*WORK TO COMPLETE*
Find the line with "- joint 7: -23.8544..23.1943" in the entries below, then reproduce it and every line after it down to and including the line with "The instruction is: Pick", exactly.

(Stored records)
|---|

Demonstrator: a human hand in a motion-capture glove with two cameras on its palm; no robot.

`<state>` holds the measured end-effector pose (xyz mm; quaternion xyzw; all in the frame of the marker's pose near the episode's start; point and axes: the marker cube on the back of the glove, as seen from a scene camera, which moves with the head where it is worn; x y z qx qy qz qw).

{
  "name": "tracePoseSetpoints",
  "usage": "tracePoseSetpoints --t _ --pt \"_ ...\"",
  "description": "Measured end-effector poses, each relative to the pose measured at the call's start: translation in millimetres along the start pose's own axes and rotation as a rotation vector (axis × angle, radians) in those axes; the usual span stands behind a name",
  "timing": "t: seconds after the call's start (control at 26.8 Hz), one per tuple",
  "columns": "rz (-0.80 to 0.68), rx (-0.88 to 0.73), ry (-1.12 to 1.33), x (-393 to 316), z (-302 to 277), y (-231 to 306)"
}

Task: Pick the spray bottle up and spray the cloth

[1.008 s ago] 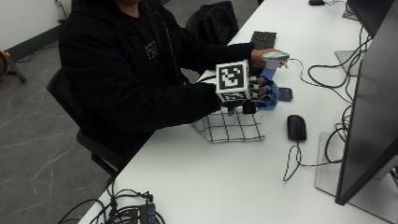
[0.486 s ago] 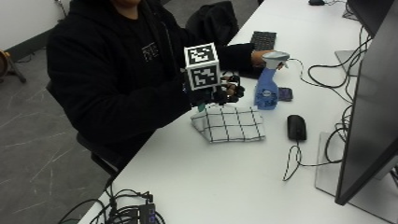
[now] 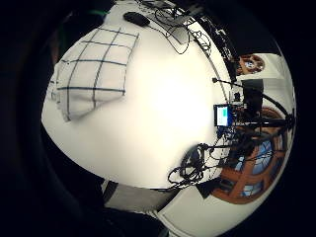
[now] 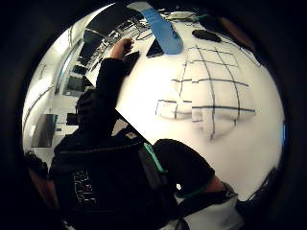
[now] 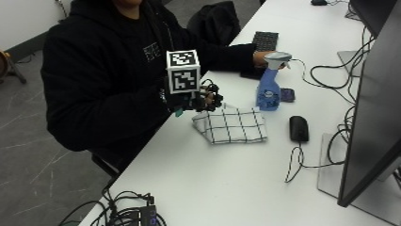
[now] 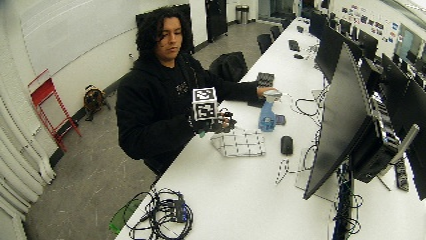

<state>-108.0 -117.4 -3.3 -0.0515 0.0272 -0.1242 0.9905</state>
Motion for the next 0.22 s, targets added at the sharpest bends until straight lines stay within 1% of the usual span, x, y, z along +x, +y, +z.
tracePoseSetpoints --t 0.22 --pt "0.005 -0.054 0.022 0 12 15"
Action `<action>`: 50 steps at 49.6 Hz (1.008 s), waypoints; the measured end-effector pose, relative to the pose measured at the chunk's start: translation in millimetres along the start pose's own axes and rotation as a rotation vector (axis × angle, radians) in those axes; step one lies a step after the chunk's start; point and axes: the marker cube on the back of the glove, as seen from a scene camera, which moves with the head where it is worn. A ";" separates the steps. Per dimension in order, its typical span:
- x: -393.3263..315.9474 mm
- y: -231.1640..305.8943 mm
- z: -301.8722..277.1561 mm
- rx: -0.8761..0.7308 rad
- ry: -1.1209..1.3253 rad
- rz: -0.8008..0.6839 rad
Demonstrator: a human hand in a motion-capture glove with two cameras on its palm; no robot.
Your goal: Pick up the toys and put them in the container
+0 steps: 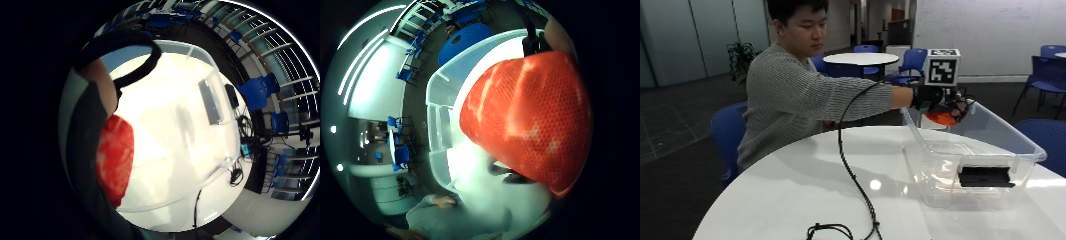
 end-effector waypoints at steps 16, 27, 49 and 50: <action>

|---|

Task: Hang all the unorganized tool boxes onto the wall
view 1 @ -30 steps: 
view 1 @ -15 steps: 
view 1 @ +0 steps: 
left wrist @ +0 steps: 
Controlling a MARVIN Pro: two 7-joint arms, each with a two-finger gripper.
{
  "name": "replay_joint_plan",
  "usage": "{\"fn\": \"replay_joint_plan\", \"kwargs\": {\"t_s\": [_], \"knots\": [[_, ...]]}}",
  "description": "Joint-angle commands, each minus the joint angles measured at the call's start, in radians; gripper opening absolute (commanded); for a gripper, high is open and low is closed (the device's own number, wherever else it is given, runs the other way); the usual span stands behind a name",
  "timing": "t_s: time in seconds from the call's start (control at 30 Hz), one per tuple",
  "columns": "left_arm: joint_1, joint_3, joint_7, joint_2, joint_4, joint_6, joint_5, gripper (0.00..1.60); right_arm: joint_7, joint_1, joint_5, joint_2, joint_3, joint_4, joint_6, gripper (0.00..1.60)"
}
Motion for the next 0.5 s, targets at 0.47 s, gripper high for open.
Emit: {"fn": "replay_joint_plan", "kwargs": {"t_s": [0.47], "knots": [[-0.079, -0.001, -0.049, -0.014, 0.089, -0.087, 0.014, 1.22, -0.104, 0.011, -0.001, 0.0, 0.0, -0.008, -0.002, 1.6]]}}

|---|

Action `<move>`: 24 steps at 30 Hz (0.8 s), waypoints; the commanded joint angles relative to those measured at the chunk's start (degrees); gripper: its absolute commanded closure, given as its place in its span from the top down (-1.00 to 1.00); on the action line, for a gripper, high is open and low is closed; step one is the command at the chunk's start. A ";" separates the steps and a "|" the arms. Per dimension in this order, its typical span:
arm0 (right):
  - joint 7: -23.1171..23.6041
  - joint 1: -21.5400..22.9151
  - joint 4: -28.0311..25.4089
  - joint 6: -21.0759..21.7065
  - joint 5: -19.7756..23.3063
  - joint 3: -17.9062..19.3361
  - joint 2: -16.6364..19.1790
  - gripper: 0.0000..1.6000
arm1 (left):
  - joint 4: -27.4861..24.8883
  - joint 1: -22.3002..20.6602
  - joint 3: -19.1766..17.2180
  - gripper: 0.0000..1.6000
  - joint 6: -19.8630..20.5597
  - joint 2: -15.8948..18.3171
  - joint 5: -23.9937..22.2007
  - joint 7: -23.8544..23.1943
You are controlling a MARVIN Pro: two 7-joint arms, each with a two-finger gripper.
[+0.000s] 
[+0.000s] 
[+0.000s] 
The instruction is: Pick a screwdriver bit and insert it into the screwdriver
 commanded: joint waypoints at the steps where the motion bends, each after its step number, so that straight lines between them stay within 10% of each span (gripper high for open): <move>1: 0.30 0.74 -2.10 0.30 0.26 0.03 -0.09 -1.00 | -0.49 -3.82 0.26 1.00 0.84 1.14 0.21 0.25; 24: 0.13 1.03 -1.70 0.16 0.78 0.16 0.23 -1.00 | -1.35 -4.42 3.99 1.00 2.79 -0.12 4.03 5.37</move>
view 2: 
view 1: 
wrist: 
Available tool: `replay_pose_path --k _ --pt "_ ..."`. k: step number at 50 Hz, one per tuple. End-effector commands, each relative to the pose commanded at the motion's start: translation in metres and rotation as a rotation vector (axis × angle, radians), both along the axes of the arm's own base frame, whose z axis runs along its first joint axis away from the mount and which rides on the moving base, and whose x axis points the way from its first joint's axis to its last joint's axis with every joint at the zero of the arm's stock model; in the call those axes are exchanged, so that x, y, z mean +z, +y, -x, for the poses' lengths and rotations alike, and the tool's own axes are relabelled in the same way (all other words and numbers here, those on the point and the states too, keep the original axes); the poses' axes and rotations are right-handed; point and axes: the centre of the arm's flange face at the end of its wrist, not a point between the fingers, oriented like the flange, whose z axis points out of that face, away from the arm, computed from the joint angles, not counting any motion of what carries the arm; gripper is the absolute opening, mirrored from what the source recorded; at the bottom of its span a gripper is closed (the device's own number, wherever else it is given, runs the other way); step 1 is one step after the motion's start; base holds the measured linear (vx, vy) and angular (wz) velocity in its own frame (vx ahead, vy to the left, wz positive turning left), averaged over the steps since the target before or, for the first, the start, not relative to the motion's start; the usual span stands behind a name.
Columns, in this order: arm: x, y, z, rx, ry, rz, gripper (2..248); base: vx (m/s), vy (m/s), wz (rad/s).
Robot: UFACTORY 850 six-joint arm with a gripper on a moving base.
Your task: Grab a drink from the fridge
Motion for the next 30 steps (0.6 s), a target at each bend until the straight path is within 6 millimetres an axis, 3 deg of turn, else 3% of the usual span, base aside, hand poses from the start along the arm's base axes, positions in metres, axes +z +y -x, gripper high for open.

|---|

*RESPONSE FOR THIS EXERCISE*
  - joint 7: -23.8544..23.1943
You are controlling a MARVIN Pro: two 7-joint arms, each with a two-finger gripper.
[+0.000s] 
[+0.000s] 
[+0.000s] 
The instruction is: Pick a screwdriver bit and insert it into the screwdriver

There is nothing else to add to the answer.